Your goal: What is needed is an exact copy of the lines in the entries below from the one holding "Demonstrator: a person" through the one holding "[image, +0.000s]", pictures excluded.

[Recorded data]
__________________________________________________

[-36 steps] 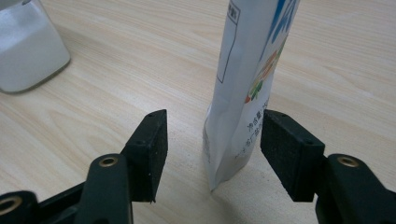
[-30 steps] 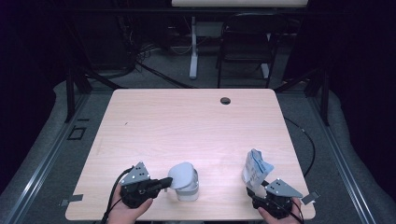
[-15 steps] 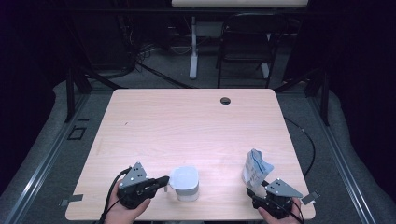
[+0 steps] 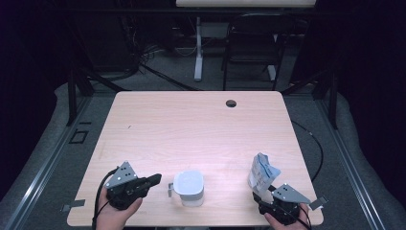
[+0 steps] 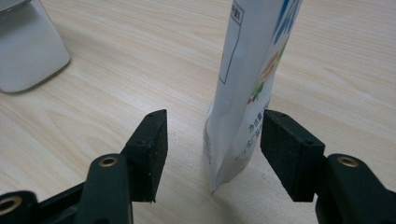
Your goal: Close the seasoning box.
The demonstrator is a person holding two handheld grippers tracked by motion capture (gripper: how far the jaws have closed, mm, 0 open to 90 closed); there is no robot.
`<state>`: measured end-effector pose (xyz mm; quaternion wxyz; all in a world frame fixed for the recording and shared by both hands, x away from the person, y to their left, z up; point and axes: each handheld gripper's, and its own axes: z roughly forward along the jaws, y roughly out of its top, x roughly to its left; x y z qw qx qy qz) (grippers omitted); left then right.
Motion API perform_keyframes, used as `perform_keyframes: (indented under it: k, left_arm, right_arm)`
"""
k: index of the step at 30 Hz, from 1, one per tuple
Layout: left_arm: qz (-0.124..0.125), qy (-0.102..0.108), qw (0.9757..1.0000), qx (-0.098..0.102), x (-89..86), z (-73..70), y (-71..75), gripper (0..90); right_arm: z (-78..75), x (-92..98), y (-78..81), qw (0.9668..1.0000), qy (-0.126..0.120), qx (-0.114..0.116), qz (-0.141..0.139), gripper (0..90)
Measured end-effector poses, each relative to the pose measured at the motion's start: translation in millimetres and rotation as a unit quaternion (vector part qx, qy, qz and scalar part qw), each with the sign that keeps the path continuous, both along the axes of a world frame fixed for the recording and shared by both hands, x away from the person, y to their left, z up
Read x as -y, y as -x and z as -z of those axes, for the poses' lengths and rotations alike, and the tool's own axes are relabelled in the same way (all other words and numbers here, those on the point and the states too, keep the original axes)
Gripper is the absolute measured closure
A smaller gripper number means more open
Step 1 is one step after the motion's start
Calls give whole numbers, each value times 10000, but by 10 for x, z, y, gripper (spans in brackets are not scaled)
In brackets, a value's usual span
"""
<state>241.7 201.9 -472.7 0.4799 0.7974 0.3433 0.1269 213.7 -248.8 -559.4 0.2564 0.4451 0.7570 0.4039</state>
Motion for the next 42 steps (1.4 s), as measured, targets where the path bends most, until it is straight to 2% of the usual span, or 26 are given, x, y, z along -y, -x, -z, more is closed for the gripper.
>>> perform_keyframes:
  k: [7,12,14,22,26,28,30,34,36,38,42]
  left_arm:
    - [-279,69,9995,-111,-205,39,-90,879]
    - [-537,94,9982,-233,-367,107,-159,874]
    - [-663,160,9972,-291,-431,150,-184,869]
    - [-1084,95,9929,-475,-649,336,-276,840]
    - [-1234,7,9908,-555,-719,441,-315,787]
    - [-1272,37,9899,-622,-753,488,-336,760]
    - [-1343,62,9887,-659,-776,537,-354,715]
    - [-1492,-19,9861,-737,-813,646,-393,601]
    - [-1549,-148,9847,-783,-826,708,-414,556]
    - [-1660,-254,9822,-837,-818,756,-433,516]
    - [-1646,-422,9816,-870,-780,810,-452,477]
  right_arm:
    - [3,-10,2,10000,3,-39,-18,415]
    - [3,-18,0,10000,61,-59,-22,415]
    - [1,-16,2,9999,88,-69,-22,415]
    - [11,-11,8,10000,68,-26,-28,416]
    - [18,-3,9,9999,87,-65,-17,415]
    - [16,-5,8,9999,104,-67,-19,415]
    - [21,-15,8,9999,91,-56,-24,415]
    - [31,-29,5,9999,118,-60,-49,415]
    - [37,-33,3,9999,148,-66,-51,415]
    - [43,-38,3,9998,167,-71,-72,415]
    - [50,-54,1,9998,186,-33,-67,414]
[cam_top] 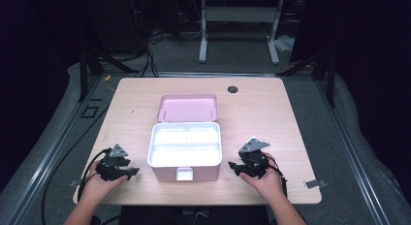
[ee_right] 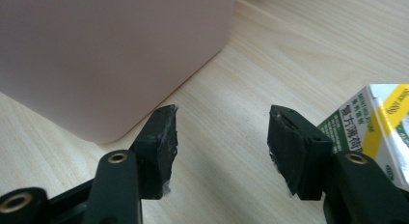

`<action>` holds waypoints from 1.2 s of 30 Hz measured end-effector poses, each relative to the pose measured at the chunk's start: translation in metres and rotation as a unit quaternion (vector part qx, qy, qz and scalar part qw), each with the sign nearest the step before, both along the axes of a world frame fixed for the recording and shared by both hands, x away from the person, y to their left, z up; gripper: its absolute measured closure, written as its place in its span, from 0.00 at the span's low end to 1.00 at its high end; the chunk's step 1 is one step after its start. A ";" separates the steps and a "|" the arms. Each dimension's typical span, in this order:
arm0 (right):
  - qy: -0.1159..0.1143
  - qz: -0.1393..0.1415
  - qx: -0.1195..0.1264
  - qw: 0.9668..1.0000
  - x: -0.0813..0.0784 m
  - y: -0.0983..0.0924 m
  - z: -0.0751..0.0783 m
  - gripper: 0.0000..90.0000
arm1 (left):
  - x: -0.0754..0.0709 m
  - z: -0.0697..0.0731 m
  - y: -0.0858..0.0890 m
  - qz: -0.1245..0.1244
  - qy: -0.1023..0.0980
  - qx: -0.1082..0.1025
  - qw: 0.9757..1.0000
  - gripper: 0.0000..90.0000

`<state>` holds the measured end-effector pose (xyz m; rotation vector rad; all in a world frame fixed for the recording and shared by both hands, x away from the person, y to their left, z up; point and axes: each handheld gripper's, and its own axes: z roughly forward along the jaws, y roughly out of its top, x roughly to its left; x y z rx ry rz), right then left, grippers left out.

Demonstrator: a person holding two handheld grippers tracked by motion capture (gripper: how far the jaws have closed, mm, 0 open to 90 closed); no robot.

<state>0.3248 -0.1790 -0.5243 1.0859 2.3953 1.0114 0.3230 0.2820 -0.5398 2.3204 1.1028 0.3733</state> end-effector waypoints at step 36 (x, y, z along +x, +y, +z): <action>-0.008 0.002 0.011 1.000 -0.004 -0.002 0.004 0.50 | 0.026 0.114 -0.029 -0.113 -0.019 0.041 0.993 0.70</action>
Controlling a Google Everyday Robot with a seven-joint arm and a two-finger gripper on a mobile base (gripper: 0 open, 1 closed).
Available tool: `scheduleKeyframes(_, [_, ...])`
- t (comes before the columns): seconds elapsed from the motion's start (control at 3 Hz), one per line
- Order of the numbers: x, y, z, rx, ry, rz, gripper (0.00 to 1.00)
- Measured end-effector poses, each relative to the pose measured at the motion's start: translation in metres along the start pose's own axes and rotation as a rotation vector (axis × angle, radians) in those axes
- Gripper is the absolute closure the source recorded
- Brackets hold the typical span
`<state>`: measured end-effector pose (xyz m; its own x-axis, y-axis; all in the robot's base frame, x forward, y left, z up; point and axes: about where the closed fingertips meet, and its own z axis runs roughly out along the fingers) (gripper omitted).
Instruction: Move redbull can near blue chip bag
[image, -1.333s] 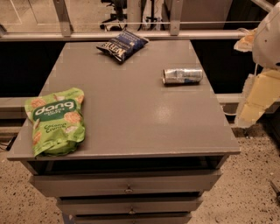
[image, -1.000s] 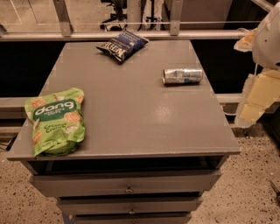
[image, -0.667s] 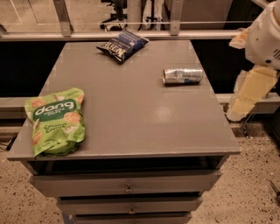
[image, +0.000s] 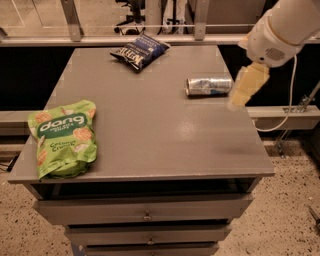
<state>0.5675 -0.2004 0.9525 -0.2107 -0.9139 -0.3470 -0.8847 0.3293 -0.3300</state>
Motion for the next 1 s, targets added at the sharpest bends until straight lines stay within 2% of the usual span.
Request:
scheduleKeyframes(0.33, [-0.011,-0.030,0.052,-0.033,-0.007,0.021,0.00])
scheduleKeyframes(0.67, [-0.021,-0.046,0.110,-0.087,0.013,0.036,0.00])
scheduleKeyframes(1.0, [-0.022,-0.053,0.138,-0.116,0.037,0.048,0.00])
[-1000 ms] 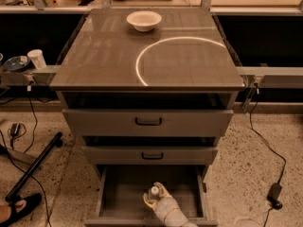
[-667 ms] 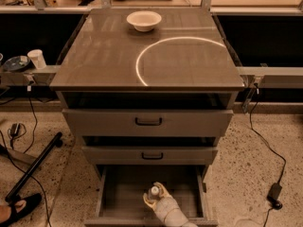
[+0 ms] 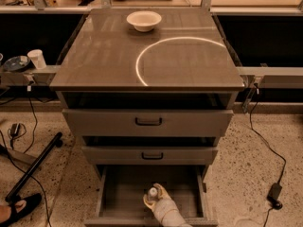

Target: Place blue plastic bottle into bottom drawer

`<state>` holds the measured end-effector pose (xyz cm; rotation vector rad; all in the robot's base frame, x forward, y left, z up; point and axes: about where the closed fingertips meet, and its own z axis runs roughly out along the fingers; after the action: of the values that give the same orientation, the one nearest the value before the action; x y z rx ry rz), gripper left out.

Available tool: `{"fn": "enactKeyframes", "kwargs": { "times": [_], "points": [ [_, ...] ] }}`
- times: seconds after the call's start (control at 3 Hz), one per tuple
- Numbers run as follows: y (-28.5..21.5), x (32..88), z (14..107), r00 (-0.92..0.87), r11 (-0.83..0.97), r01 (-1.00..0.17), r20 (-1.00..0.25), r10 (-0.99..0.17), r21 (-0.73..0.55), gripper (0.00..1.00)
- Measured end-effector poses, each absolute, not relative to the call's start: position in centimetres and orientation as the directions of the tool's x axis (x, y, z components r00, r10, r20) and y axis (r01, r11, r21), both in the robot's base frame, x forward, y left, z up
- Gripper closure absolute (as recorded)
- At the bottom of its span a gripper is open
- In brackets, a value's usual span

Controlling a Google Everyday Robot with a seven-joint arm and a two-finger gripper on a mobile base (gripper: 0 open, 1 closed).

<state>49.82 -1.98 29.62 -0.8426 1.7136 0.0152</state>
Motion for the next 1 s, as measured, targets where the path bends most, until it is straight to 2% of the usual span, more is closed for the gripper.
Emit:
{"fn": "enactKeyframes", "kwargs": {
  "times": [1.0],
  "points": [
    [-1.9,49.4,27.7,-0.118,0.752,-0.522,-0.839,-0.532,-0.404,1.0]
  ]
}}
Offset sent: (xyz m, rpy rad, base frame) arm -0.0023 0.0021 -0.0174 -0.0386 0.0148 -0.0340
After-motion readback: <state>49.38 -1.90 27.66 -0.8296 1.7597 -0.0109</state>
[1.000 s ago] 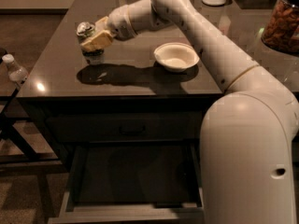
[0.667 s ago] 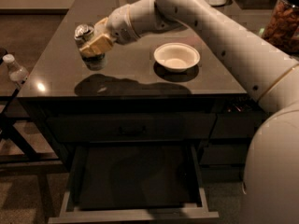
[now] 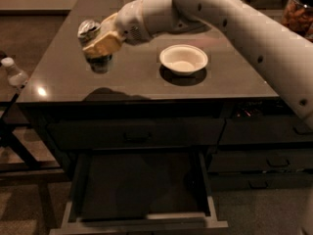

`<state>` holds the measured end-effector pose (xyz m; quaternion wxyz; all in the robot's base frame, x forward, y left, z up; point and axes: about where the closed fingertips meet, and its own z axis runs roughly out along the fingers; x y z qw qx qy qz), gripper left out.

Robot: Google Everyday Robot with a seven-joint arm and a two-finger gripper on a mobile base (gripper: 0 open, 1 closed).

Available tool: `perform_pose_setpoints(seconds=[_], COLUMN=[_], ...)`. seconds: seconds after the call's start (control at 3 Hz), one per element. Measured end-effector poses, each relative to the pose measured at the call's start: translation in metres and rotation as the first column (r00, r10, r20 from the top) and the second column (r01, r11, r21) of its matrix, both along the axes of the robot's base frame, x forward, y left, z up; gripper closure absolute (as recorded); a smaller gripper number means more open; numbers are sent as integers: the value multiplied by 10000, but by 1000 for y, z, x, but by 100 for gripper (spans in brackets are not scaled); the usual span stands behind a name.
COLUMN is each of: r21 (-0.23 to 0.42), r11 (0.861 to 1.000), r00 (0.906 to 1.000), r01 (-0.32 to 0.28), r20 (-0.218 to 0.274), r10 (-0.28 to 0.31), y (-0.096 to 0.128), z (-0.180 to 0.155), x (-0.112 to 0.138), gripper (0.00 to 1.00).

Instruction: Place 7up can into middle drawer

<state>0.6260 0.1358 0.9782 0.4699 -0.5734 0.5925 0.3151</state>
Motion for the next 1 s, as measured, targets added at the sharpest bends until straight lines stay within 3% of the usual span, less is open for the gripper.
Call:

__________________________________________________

Exercise solution:
Demonstrator: a person holding two handheld grippers tracked by motion capture (gripper: how far the jaws have closed, mm, 0 open to 90 closed); no robot.

<state>0.3248 -0.1790 -0.5243 1.0859 2.3953 1.0114 0.3230 0.2820 -0.5398 2.3204 1.1028 0.3733</state> end-effector waypoints at step 36 (x, y, z along +x, +y, +z): <action>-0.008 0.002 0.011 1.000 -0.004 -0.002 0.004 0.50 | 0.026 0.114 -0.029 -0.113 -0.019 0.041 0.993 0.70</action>
Controlling a Google Everyday Robot with a seven-joint arm and a two-finger gripper on a mobile base (gripper: 0 open, 1 closed).
Available tool: `scheduleKeyframes(_, [_, ...])`
- t (comes before the columns): seconds elapsed from the motion's start (control at 3 Hz), one per line
- Order of the numbers: x, y, z, rx, ry, rz, gripper (0.00 to 1.00)
- Measured end-effector poses, each relative to the pose measured at the motion's start: translation in metres along the start pose's own axes and rotation as a rotation vector (axis × angle, radians) in those axes
- Gripper is the absolute closure the source recorded
- Brackets hold the typical span
`<state>`: measured end-effector pose (xyz m; its own x-axis, y-axis; all in the robot's base frame, x forward, y left, z up; point and axes: about where the closed fingertips meet, and its own z axis runs roughly out along the fingers) (gripper omitted).
Instruction: Move redbull can near blue chip bag
[image, -1.333s] 
[image, -1.000s] 
[image, -0.667s] 
[image, +0.000s] 

There is no more output for this exercise.